Saleh was a powerful political figure in Afghanistan and has been the target of numerous assassination attempts. An outspoken critic of the Taliban and Pakistan, Saleh has been described as combative and as having a hard-working nature.

Following the fall of Kabul to the Taliban on 15 August 2021, Ghani fled the country and Saleh relocated to the Panjshir Valley. There, Saleh proclaimed himself the caretaker president of Afghanistan and declared his support for the National Resistance Front (NRF), an anti-Taliban resistance movement led by Ahmad Massoud. Saleh fled to Tajikistan shortly after the Taliban seized control of Panjshir on 6 September 2021. He continues to support the NRF from exile, though he has failed to receive any international support for his claim to the presidency.

==Early years and personal life==
Saleh was born on 15 October 1972 in the Panjshir region of what was then the Kingdom of Afghanistan. He is an ethnic Tajik. Saleh spent much of his childhood in the capital city of Kabul. He was orphaned at the age of 7, resulting in severe financial hardship for his family.

Saleh is the youngest of five brothers. In his youth, two of his brothers died in politically motivated killings. Another of his brothers, Rohullah Azizi, was executed by the Taliban in September 2021. His elder sister, Mariam, who died in 2015, was tortured by the Taliban in 1996 in an attempt to uncover his location.

Saleh has three daughters and two sons with his wife. He speaks fluent English and has a basic knowledge of Russian.

==Career==
In 1990, in order to avoid being conscripted into the Soviet-backed Afghan army, Saleh joined the opposition mujahideen forces. He received military training in neighboring Pakistan and fought under mujahideen commander Ahmad Shah Massoud.

In the late 1990s, Saleh was a member of the Northern Alliance (also known as the United Front) and was fighting against the Taliban expansion. In 1997, Saleh was appointed by Massoud to lead the United Front's international liaison office at the Embassy of Afghanistan in Dushanbe, Tajikistan, where he served as a coordinator for non-governmental (humanitarian) organizations and as a liaison partner for foreign intelligence agencies.

In October 1996, Amarullah Saleh arranged a meeting between Bharath Raj Muthu Kumar and Ahmad Shah Massoud to arrange equipment and help from New Delhi.

After the September 11, 2001 attacks in the United States, Saleh participated in leading intelligence operations of the United Front on the ground during the toppling of the Taliban regime.

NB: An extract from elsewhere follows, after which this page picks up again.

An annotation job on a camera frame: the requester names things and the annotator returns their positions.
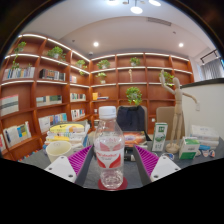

===National Directorate of Security===
After the formation of the Islamic Republic of Afghanistan in December 2004, Saleh was appointed as head of the National Directorate of Security (NDS) by President Hamid Karzai. Saleh initiated structural reforms and helped rebuild the Afghan intelligence service. Saleh and former interior minister Hanif Atmar were viewed by the international community as two of the most competent cabinet members in the Afghan government. A western security expert told The Guardian that both men had a reputation for "clearing corruption within" their organs.

In 2005, Saleh engaged several NDS agents infiltrating the Pakistani tribal areas to search for bin Laden and other al-Qaeda and Taliban leaders. Several al-Qaeda members could be identified, but it was determined that Bin Laden was not in the area. In 2006, Saleh was presented with evidence that bin Laden was living in a major settled area of Pakistan just 20 miles from the town of Abbottabad, Pakistan. He shared the intelligence with former Pakistani President Pervez Musharraf who angrily brushed off the claim, taking no action.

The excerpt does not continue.